I opened my first business last year when I was 21 years old. Before that I had worked for a few small business's and felt comfortable with the fact that owning a business is a lot of work. Many young entrepreneurs seem to think owning a business is 99% doing the services that you offer when in reality it is more like 50% client work and 50% administration.
I did not realize how hard it is to attract clients and get paid for the work you do!
Tools that make my life easier:
My first business was ATP Productions, a one-man (well, technically, kid) shop that built a pretty cool (as I remember it!) shell for MSDOS-based 286-era computers. It had all sorts of cool features like encrypting the FAT so that even if someone booted from a floppy, your files were safe (BIOS things like boot order and passwords were not common in those days). I think it even had a "program installer" that would copy files from floppy disks and automatically install them on the menus, etc.
I don't even remember how old I was... 13... 15 maybe?
My friend (kinda funny to think about now) also had a software company and built the stupidest little program: a boot protector that sat in the MBR. That's it. It had custom ANSI screens and, as a shareware limitation, showed the password in plain text. He sold like $10K-$15K worth of licenses.
I think I sold maybe one copy of mine, or maybe it was a beta installation... I don't remember. But the big learning lesson was that the program was way too complicated for the shareware BBS distribution market. It would have been perfect for a school or other environment where they needed to maintain a network of computers with common configuration.
Not counting the lemonade stands I used to setup as a pre-teen (on my very untrafficked street, no less...), I started a lawn service when I was 17. That service employed 3 people over the years, and netted me enough to cover all non-tuition expenses at my college. I eventually sold it to my father who retired and wanted something to do and keep him healthy.
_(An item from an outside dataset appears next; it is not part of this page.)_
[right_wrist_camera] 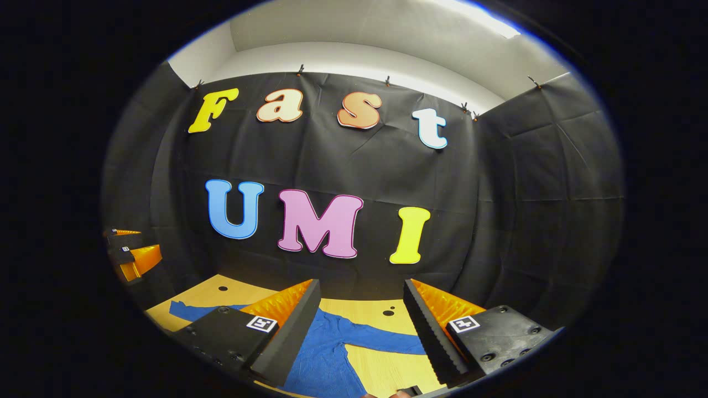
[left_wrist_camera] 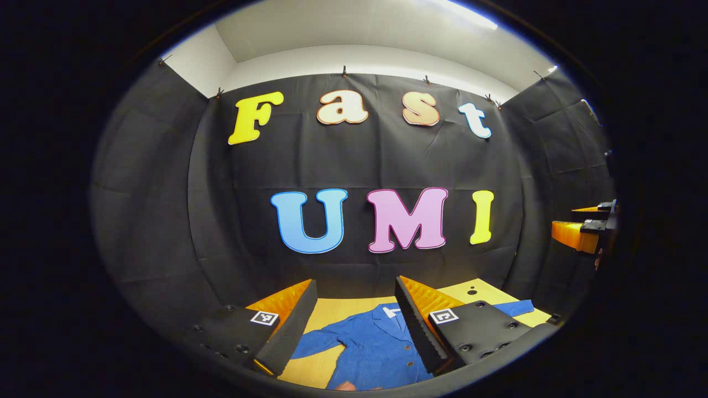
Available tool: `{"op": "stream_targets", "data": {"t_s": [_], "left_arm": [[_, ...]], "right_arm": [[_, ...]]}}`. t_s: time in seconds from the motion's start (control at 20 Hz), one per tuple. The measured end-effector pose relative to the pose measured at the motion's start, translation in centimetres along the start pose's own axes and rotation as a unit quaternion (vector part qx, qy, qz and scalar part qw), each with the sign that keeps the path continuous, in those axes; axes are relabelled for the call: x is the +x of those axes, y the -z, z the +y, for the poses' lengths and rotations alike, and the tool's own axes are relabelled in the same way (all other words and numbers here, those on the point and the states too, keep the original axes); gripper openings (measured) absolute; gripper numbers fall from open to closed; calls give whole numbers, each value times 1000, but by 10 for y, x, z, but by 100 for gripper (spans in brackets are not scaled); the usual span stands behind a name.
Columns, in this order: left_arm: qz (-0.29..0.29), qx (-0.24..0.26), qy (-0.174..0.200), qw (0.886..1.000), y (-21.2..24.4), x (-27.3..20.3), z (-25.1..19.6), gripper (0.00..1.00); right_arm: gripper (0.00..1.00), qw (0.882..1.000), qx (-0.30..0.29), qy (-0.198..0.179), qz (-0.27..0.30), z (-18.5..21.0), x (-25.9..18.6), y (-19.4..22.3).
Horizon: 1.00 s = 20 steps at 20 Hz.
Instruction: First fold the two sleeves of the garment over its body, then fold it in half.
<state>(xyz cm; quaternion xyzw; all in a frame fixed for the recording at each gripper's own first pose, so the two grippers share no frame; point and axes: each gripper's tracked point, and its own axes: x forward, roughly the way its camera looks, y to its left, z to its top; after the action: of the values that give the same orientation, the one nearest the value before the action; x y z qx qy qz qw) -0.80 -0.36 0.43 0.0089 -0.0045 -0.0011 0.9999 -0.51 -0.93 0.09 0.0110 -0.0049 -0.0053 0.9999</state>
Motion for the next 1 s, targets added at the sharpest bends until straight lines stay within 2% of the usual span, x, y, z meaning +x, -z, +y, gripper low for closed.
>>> {"op": "stream_targets", "data": {"t_s": [0.25,0.45,0.5,0.6,0.75,0.8,0.85,0.9,0.95,1.0], "left_arm": [[-4,8,6,1000,-2,-1,0,81],[-8,6,3,1000,-1,-1,14,81],[-7,5,4,1000,2,-2,16,81],[-4,3,12,1000,9,1,25,81],[6,-6,9,1000,19,8,31,81],[13,-8,8,1000,23,10,32,81],[17,-5,8,1000,26,12,34,81],[21,0,3,1000,29,15,37,81],[24,1,-2,1000,31,18,39,81],[35,-7,-8,999,39,28,37,82]], "right_arm": [[96,1000,-2,-2,5,0,2,2],[96,998,34,-39,28,2,21,-7],[96,997,45,-40,41,-6,30,-6],[96,987,94,-26,128,-49,68,12],[96,961,149,1,233,-95,107,63],[96,946,158,17,284,-118,122,101],[96,927,166,42,335,-143,135,139],[98,901,168,64,395,-167,144,187],[98,886,157,74,431,-182,147,218],[98,860,140,75,485,-198,153,264]]}}
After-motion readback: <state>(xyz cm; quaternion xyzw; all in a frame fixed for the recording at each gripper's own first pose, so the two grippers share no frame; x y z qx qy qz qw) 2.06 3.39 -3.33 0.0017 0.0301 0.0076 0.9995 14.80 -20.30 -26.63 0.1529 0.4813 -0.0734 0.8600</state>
When I was 11 I had several "businesses", which included pool cleaning, baby sitting and tennis ball collecting (selling the balls to people that used the local courts). I had "employees" in all of these businesses, and I shared the profits with them.
At 15 I started fixing computers, and at 17 I applied for a patent for a credit card that kids can use (despite the fact the cannot legally sign for deals, since the parents authorized the deals ahead of time). That was a very expensive lesson (for my father) that you need to know your customers before you start spending money on legal issues :)
I remember collecting old newspapers and selling them for recycling at around 10. I was also running a gardening business at the time.
I'm happy to say that at 46 years old, I've always worked for my own businesses and never had a "proper job" ;-)
The earliest recollection of "doing business" was when I was 10. I started to sell pokemon game with emulator included on a floppy disk. Then my parents caught me and scared me into not selling it any further. I continued by writing down the url to download the pokemon rom and emulator and sold this piece of paper for a dollar, and made sure that they read the "Terms of Agreement" I copied from the same URL. I made a dollar and then kids were complaining this was fraud. Then I tried to calmly explain that you need to pay for information you don't have the ability to acquire. Then they threatened to rat on me to the teacher and I knew it was time to shut it down.
I think the first "business" I started was in second year of university, at 21, running my own shopping site where people could purchase php scripts I wrote while being bored in between lectures. I was shocked to sell over 2 grand worth and I think this is what got me to doing what I am doing today at 24.
I started when I was 23 and I'm 26 now. Went from nothing to a 7,000 sq ft studio and about $500k in equipment as a creative agency. Bootstrapped the whole way through. No loans or debt. I took on clients and started raising my rates every time my work got better. I also found very good people to work with.